## Exercise requirements:
Give back, word for word, the lines in the listing below from the one holding "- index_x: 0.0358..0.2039" down to the one holding "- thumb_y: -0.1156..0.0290", both ends included.

## Given material:
....................
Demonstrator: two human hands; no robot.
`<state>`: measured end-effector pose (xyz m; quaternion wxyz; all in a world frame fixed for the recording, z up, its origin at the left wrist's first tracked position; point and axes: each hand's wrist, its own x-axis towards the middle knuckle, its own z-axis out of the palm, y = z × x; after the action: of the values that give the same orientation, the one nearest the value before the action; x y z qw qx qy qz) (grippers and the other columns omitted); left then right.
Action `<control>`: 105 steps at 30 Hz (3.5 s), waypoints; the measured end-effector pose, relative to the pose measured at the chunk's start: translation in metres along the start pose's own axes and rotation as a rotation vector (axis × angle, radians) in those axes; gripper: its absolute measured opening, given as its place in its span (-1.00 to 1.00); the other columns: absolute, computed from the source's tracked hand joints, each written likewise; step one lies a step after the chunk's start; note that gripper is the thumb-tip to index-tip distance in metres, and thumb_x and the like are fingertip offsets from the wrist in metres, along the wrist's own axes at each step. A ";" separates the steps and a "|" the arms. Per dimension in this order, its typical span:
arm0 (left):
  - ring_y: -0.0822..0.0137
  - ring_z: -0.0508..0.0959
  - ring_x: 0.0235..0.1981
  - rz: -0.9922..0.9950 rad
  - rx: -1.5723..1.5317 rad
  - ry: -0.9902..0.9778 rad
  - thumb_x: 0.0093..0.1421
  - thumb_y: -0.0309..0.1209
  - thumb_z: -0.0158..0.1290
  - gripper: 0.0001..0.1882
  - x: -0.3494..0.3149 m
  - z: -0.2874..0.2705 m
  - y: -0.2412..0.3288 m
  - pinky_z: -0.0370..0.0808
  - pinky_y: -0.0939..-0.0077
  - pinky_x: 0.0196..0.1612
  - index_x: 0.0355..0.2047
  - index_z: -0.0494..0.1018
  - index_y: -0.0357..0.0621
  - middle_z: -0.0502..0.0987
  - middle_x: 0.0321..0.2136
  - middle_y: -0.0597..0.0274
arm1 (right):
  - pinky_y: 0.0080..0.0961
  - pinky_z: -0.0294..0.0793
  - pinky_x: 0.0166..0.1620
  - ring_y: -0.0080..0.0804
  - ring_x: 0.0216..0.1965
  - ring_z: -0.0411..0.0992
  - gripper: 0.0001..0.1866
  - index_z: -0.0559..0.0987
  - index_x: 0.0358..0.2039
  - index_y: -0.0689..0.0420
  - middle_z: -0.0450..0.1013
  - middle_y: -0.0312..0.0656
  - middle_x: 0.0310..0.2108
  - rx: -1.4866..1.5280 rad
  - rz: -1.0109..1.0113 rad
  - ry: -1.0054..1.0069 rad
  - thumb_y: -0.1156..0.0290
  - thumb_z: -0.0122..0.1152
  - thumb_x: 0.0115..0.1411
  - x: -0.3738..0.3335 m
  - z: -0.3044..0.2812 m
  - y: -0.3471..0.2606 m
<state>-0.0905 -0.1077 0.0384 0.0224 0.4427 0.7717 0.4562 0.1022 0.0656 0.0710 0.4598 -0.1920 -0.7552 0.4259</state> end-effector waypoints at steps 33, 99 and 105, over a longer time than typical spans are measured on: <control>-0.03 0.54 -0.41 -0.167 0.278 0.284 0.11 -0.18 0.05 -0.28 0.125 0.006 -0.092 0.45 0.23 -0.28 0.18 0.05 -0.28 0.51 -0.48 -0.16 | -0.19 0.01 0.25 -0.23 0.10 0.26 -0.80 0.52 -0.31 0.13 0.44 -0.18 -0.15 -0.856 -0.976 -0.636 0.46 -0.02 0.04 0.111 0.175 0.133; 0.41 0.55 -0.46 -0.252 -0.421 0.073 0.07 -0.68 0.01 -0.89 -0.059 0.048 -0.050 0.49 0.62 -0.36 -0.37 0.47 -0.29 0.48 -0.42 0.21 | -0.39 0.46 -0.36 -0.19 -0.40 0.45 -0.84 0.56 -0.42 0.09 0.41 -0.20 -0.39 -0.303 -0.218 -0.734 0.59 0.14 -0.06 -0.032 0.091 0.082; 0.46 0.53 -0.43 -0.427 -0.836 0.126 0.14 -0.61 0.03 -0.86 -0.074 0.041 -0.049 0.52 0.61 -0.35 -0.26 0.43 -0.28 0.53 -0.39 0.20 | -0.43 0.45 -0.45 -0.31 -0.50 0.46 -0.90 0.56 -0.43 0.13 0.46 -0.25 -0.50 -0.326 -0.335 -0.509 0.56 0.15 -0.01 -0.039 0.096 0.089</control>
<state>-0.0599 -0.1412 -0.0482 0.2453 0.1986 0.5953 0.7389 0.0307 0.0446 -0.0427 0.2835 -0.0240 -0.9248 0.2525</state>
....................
## Written response:
  - index_x: 0.0358..0.2039
  - index_y: -0.0689..0.0420
  - middle_z: -0.0450..0.1013
  - middle_y: -0.0312..0.0656
  - middle_x: 0.0310..0.2108
  - rx: -1.4866..1.5280 rad
  - rz: -1.0109..1.0113 rad
  - ry: -1.0054..1.0069 rad
  - thumb_y: -0.1156..0.0290

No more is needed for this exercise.